__Source material__:

[Start of Attachment]

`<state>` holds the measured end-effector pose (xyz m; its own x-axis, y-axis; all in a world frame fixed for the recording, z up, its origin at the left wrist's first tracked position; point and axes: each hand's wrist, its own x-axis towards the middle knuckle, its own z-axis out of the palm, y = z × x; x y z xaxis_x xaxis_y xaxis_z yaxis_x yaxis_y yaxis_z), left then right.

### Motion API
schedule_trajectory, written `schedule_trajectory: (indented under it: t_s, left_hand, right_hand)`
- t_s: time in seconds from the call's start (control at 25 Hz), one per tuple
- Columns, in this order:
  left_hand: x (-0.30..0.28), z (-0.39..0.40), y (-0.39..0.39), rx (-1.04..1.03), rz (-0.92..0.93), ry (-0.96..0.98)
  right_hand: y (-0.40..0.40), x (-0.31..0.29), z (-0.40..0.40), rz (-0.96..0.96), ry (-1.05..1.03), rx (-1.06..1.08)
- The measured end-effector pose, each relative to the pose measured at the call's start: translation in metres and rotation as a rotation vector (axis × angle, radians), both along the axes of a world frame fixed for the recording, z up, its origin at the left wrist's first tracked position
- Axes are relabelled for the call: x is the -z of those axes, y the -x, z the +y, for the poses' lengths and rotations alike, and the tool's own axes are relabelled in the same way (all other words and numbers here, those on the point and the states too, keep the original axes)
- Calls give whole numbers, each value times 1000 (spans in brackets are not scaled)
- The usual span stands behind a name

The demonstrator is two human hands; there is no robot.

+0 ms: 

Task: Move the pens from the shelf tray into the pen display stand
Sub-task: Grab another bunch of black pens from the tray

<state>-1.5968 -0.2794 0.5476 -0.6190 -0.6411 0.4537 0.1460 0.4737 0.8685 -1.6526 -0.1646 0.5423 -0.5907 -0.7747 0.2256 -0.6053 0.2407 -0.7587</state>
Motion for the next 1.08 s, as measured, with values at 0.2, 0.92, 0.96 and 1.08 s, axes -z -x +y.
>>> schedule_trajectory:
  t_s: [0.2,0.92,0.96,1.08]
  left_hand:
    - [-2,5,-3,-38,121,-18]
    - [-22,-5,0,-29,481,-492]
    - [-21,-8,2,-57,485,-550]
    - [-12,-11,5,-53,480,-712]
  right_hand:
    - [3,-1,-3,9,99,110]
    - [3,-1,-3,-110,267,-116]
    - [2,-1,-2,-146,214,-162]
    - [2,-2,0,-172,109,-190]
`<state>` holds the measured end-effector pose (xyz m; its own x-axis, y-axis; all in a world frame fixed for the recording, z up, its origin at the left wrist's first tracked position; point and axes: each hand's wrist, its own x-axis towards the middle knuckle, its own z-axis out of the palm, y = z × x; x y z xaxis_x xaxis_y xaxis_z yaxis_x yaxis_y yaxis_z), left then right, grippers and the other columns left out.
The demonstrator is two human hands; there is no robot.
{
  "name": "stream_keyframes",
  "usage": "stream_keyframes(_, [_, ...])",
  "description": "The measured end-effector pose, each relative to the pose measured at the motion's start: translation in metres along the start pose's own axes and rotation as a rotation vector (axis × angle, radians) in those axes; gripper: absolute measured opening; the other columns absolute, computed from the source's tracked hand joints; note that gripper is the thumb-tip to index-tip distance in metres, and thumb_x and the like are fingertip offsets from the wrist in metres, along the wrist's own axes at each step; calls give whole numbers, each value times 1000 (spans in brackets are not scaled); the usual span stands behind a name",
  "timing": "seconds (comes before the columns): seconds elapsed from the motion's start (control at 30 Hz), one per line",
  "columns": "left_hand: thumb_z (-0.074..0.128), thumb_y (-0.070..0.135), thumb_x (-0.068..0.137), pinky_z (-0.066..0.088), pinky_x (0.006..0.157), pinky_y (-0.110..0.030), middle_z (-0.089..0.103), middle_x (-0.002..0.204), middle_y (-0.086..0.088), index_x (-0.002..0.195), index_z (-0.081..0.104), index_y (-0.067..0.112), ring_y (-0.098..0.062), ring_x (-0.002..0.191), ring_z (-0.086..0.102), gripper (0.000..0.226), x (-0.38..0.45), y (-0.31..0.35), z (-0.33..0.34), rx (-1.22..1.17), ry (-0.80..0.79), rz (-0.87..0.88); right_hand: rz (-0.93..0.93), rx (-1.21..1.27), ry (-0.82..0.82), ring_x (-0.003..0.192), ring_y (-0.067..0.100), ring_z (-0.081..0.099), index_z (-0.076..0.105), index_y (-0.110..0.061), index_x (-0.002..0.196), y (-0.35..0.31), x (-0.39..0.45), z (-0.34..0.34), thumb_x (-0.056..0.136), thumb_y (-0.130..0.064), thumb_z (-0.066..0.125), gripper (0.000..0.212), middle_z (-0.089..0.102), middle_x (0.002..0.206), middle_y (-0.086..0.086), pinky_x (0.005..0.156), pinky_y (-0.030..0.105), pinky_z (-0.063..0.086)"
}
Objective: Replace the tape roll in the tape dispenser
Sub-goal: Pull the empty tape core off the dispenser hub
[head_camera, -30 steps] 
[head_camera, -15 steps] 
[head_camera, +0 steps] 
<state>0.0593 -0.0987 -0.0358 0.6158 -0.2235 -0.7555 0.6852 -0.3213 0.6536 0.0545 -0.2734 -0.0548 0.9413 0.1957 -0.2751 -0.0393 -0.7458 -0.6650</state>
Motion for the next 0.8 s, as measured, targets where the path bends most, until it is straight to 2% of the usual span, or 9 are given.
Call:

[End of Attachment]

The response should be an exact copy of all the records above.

`<state>` holds the measured end-effector pose (xyz m; its own x-axis, y-axis; all in a world frame fixed for the recording, z up, its origin at the left wrist's first tracked position; point and axes: each hand's wrist, its own x-axis towards the middle knuckle, its own z-axis out of the palm, y = z × x; x y z xaxis_x xaxis_y xaxis_z yaxis_x yaxis_y yaxis_z), left then right.

### Motion API
schedule_trajectory, written `schedule_trajectory: (indented under it: t_s, left_hand, right_hand)`
- t_s: time in seconds from the call's start (control at 25 Hz), one per tuple
- Columns, in this order:
  left_hand: x (-0.30..0.28), z (-0.39..0.40), y (-0.39..0.39), rx (-1.04..1.03), rz (-0.92..0.93), ry (-0.96..0.98)
  right_hand: y (-0.40..0.40), x (-0.31..0.29), z (-0.40..0.40), rz (-0.96..0.96), ry (-1.05..1.03), rx (-1.06..1.08)
- The measured end-effector pose, each relative to the pose measured at the call's start: translation in metres and rotation as a rotation vector (axis × angle, radians), both along the axes of a world frame fixed for the recording, z up, its origin at the left wrist's first tracked position
- Axes are relabelled for the call: x is the -z of those axes, y the -x, z the +y, for the poses' lengths and rotations alike, and the tool's own axes are relabelled in the same way (all other words and numbers here, those on the point and the states too, keep the original axes)
- Calls give whole numbers, each value times 1000 (spans in brackets are not scaled)
- The usual span stands behind a name

The demonstrator is two human hands; there is no robot.

+0 ms: 

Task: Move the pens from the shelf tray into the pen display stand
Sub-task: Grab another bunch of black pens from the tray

<state>-1.5968 -0.2794 0.5476 -0.6190 -0.6411 0.4537 0.1460 0.4737 0.8685 -1.6526 -0.1646 0.5423 -0.5907 -0.7747 0.2256 -0.6053 0.2407 -0.7587</state>
Motion for the next 1.08 s, as measured, with values at 0.2, 0.92, 0.96 and 1.08 s, axes -z -x +y.
>>> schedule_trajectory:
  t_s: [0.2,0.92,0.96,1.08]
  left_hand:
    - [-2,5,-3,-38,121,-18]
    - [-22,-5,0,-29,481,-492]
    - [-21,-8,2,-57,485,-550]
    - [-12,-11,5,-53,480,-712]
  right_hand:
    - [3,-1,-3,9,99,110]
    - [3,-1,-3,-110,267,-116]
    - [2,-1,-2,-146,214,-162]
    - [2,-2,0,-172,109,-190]
`<state>` holds the measured end-effector pose (xyz m; its own x-axis, y-axis; all in a world frame fixed for the recording, z up, its origin at the left wrist's first tracked position; point and axes: each hand's wrist, its own x-axis towards the middle knuckle, its own z-axis out of the palm, y = z × x; x y z xaxis_x xaxis_y xaxis_z yaxis_x yaxis_y yaxis_z), left then right, grippers and the other columns left out.
The demonstrator is two human hands; there is no robot.
{
  "name": "stream_keyframes",
  "usage": "stream_keyframes(_, [_, ...])",
  "description": "The measured end-effector pose, each relative to the pose measured at the motion's start: translation in metres along the start pose's own axes and rotation as a rotation vector (axis × angle, radians) in those axes; gripper: absolute measured opening; the other columns absolute, computed from the source's tracked hand joints; note that gripper is the thumb-tip to index-tip distance in metres, and thumb_x and the like are fingertip offsets from the wrist in metres, along the wrist's own axes at each step; calls give whole numbers, each value times 1000 (spans in brackets are not scaled); the usual span stands behind a name",
  "timing": "seconds (comes before the columns): seconds elapsed from the motion's start (control at 30 Hz), one per line",
  "columns": "left_hand: thumb_z (-0.074..0.128), thumb_y (-0.070..0.135), thumb_x (-0.068..0.137), pinky_z (-0.066..0.088), pinky_x (0.006..0.157), pinky_y (-0.110..0.030), middle_z (-0.089..0.103), middle_x (-0.002..0.204), middle_y (-0.086..0.088), index_x (-0.002..0.195), index_z (-0.081..0.104), index_y (-0.067..0.112), ring_y (-0.098..0.062), ring_x (-0.002..0.191), ring_z (-0.086..0.102), gripper (0.000..0.226), x (-0.38..0.45), y (-0.31..0.35), z (-0.33..0.34), rx (-1.22..1.17), ry (-0.80..0.79), rz (-0.87..0.88); right_hand: rz (-0.93..0.93), rx (-1.21..1.27), ry (-0.82..0.82), ring_x (-0.003..0.192), ring_y (-0.067..0.100), ring_z (-0.081..0.099), index_z (-0.076..0.105), index_y (-0.110..0.061), index_x (-0.002..0.196), y (-0.35..0.31), x (-0.39..0.45), z (-0.34..0.34), thumb_x (-0.056..0.136), thumb_y (-0.130..0.064), thumb_z (-0.066..0.125), gripper (0.000..0.212), middle_z (-0.089..0.102), middle_x (0.002..0.206), middle_y (-0.086..0.086), pinky_x (0.005..0.156), pinky_y (-0.030..0.105), pinky_z (-0.063..0.086)"
}
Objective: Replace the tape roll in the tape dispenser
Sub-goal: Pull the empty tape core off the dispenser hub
[head_camera, -30 steps] 
[head_camera, -15 steps] 
[head_camera, +0 steps] 
<state>0.0593 -0.0987 -0.0358 0.6158 -0.2235 -0.7555 0.6852 -0.3213 0.6536 0.0545 -0.2734 -0.0548 0.9413 0.1957 -0.2751 -0.0393 -0.7458 -0.6650</state>
Motion for the next 0.8 s, as measured, targets where the path bends most, until it is straight to 2% of the usual span, or 9 are given.
Call:

That completes the exercise.